CODEWITHSUNDEEP
javainheritanceconstructor
devdoe
devdoe

Reputation: 4360

calling hierarchy in constructors of super and base class

class a
{
a(){System.out.println("A");}
}

class b extends a
{
b()
{
super();
System.out.println("B");}
}

class c extends b
{
c(){System.out.println("c");}
}

class last
{
public static void main(String aaa[])
{
c obj = new c();
}
}

Output Comes as:

A

B

C

Shouldn't it be:

A

A

B

C

because of super keyword

Upvotes: 3

Views: 4481

Answers (5)

Kultaran Singh
Kultaran Singh

Reputation: 1

package threaddemo;

public class NewClass {
    NewClass() {
        System.out.println("hello");
    }
}

class Child extends NewClass {

    Child() {
        System.out.println("child");
    }

    public static void main(String []ar) {
        Child c1=new Child();
    }
}

Upvotes: 0

T.J. Crowder
T.J. Crowder

Reputation: 1075159

No. If you have a call to super within the constructor, the automatic call doesn't get added. The compiler only adds the automatic call if you leave yours out. So the super(); line in b is unnecessary, as that's exactly what the compiler will add for you (a call to the default constructor).
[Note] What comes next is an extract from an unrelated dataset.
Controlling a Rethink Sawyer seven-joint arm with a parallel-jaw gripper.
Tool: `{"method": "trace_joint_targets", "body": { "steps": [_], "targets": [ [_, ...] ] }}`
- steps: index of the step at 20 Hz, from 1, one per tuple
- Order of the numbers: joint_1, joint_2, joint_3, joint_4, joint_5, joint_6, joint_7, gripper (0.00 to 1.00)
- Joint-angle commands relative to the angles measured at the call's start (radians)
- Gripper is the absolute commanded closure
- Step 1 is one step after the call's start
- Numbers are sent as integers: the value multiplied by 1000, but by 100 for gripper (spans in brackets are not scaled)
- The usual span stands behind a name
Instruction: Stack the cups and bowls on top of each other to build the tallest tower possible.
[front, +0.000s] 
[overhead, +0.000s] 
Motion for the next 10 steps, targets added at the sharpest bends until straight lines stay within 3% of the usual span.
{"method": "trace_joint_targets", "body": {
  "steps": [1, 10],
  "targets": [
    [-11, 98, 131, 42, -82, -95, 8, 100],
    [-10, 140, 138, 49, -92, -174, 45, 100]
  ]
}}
That is, these two bits of source result in identical bytecode:

// This
class b {
    b() {
    }
}

// Results in the same bytecode as this
class b {
    b() {
        super();
    }
}

The reason for being able to call the superclass constructor directly is for passing arguments to it, since the compiler will only ever add calls to the default constructor (and will complain if there isn't one on the superclass).

Upvotes: 4

Juvanis
Juvanis

Reputation: 25950

super(); is called once within any constructor through inheritance tree, either you do it explicitly or it is done implicitly. So you shouldn't expect that "A" will be printed twice.

This won't compile:

b()
{
    super();
    super();
    System.out.println("B");
}

Error message: Constructor must be the first statement in a constructor.
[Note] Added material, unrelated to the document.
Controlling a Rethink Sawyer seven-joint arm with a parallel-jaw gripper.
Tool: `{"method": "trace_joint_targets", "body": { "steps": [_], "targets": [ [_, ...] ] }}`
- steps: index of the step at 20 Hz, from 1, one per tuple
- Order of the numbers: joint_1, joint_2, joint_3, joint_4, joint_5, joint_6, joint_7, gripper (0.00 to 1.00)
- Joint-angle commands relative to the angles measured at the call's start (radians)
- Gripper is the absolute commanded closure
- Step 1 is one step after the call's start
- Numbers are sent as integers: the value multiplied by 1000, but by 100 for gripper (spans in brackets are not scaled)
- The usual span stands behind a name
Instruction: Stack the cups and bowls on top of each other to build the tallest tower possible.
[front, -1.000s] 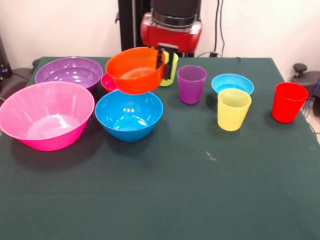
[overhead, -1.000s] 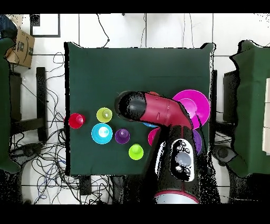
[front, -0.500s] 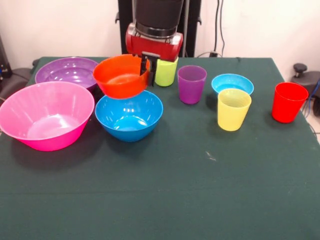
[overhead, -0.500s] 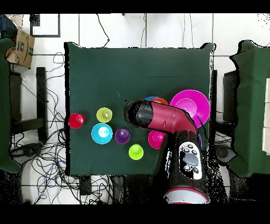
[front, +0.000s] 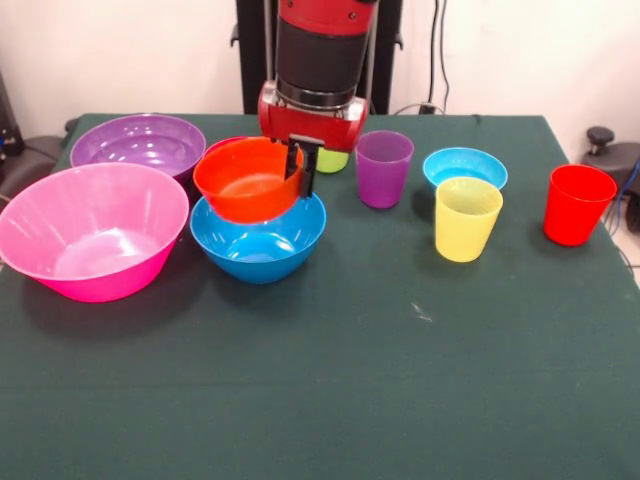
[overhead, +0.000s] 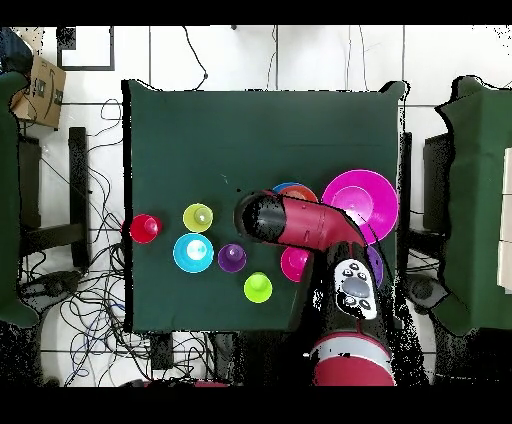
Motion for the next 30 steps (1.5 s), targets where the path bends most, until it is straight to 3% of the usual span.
{"method": "trace_joint_targets", "body": {
  "steps": [1, 6, 7, 15, 20, 25, 30],
  "targets": [
    [-2, 83, 118, 46, -73, -98, 46, 100],
    [5, 86, 111, 41, -70, -103, 51, 100],
    [7, 87, 107, 40, -70, -110, 53, 0],
    [8, 83, 101, 43, -81, -148, 53, 0],
    [6, 92, 96, 29, -69, -105, 42, 0],
    [37, -15, 81, 86, -47, -33, 58, 0],
    [81, -71, 58, 55, -28, 85, 53, 0]
  ]
}}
It means that you are not allowed to call super() multiple times in a constructor.

Upvotes: 2

Lauri
Lauri

Reputation: 1899

If you create sub class of some other class, with extends keyword, then java compiler puts super() call as first line of your constructor (in case you have not done that yourself). In your example, the class a extends (by default) java.lang.Object() and after compilation the first line is call super() which calls Object default constructor. SO before code in sub class constructor is ran, the code in its super class constructor is ran.

Why is A not printed multiple times? Because Java compiler adds super() in the beginning of constructor only if you have not done that yourself. (For example, you might want to call super class constructor that takes in some parameters)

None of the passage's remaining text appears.